WHAT NEEDS TO BE DONE ▸ Whenever "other" appears in a line, please copy that line from the data.

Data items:
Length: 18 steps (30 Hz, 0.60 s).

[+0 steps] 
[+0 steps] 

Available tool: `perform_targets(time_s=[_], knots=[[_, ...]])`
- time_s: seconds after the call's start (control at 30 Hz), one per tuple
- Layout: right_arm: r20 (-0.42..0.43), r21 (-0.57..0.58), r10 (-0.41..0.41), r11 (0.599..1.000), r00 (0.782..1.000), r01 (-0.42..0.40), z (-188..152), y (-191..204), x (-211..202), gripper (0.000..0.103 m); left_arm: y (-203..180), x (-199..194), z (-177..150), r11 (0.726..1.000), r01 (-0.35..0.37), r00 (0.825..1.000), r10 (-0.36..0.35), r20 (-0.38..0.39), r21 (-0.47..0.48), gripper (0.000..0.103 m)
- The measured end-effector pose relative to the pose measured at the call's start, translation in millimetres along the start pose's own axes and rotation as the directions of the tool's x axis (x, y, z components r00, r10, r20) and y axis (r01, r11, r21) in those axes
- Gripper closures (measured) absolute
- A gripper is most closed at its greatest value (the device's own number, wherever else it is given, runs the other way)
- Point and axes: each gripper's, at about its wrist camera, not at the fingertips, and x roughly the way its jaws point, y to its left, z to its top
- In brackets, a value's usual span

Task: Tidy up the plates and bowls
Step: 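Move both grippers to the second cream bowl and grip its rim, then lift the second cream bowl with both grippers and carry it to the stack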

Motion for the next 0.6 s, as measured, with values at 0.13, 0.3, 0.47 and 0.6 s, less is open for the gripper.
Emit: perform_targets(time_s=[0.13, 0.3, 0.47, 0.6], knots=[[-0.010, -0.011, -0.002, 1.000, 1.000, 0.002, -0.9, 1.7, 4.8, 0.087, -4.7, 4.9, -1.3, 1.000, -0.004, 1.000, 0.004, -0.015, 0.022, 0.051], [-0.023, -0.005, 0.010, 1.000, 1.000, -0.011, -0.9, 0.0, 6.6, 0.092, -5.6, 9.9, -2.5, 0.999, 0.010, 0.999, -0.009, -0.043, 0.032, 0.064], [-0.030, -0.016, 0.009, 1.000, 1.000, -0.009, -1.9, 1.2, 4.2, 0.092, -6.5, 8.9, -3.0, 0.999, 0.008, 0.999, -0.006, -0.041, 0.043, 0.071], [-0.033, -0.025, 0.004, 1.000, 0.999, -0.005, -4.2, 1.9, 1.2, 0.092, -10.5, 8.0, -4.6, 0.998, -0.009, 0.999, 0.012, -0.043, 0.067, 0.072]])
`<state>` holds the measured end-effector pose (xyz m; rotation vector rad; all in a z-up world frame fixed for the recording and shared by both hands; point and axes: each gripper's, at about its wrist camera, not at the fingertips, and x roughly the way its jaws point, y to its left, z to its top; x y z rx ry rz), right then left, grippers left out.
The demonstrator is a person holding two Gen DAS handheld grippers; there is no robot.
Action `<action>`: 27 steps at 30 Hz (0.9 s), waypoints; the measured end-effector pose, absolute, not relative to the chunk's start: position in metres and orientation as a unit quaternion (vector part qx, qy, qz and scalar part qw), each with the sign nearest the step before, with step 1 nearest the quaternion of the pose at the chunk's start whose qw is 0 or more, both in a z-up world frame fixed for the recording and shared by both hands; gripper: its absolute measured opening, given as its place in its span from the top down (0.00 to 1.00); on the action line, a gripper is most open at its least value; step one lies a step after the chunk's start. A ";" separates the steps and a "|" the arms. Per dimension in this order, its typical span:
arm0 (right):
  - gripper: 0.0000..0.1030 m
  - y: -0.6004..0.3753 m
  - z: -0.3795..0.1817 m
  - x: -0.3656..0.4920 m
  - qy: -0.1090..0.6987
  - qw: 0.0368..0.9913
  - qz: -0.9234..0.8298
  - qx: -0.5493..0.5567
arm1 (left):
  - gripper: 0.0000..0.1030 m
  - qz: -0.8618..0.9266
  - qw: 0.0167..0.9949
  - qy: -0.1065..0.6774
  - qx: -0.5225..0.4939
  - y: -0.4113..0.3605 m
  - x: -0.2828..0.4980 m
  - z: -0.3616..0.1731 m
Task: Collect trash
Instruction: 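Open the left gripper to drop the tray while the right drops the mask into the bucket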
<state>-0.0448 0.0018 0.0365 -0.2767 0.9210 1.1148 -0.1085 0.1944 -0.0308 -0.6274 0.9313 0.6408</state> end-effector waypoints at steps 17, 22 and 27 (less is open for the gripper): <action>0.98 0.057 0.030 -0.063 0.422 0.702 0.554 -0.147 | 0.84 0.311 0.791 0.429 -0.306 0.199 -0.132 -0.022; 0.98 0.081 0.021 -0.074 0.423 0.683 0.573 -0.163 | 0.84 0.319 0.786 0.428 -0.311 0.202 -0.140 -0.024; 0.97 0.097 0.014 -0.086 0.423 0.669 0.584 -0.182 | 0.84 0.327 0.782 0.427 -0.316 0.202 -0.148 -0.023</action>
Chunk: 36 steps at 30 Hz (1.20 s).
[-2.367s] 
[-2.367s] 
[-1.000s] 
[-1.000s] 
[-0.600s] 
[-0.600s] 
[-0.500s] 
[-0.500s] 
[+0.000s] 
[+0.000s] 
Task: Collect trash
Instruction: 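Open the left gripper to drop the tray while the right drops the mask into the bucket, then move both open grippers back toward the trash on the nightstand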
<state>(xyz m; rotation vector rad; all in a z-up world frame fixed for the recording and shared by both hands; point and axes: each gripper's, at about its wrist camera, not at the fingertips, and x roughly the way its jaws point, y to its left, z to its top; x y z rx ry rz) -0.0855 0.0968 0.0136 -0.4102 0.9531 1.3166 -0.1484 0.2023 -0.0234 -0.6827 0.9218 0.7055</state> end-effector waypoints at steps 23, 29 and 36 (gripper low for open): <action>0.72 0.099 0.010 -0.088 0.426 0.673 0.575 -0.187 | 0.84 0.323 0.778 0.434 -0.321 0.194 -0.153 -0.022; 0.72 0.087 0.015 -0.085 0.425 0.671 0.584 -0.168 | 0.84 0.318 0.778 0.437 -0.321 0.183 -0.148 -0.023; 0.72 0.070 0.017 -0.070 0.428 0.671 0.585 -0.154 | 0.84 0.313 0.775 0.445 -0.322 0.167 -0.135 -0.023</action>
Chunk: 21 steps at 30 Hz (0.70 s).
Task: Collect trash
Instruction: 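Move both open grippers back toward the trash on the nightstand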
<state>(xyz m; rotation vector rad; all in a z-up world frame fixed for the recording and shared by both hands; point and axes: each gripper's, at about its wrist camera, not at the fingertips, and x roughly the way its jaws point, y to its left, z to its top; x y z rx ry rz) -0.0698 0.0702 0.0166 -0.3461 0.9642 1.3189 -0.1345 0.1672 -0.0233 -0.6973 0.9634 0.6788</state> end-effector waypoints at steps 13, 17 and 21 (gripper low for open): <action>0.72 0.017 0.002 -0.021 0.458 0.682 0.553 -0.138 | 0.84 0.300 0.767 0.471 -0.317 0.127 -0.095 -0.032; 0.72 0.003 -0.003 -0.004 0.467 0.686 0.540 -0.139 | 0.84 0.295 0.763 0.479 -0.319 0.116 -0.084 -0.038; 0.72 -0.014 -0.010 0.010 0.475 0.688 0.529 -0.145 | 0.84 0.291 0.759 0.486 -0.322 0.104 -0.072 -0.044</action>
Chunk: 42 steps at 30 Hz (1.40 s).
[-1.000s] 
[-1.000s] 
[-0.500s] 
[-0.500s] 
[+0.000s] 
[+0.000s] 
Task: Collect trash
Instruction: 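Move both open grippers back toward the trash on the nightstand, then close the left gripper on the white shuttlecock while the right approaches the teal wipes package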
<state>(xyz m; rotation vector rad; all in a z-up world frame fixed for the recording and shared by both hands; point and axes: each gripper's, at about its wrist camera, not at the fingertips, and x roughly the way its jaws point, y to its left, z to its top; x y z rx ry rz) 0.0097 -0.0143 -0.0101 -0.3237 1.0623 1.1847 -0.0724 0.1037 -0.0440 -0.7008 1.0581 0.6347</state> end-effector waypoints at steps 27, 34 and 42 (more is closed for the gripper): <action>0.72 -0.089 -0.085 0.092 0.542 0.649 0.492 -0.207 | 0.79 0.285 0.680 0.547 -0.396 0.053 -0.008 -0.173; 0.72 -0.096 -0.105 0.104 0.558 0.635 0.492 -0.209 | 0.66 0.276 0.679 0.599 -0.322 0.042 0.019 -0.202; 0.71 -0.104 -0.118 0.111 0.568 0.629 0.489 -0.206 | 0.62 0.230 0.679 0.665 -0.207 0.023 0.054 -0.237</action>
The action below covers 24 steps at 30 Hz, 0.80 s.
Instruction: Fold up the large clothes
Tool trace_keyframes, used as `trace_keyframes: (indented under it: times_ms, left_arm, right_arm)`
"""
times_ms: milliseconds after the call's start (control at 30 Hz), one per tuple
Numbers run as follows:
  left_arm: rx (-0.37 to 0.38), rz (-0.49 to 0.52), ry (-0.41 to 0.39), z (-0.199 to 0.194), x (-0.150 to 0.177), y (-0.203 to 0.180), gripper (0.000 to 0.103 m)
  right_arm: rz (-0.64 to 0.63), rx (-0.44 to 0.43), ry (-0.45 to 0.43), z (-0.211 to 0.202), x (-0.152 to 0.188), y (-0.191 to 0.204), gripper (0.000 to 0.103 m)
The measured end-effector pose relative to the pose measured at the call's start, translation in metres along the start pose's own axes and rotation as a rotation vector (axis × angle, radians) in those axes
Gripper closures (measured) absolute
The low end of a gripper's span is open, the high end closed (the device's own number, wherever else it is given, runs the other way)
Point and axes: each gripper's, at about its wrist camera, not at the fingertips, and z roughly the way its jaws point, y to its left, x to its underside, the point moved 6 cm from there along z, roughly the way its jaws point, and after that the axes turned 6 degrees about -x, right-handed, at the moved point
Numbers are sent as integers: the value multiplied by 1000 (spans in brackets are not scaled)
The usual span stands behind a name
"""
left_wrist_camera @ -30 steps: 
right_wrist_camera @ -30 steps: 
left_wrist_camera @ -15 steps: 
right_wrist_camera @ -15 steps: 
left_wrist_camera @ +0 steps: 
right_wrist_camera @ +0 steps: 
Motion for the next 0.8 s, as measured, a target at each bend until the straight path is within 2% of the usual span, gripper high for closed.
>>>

RESULT BELOW ▸
- A gripper is most closed at its greatest value (the device's own number, wherever else it is given, runs the other way)
The low end of a gripper's span is open, the high end closed (the device's own number, wherever else it is given, runs the other way)

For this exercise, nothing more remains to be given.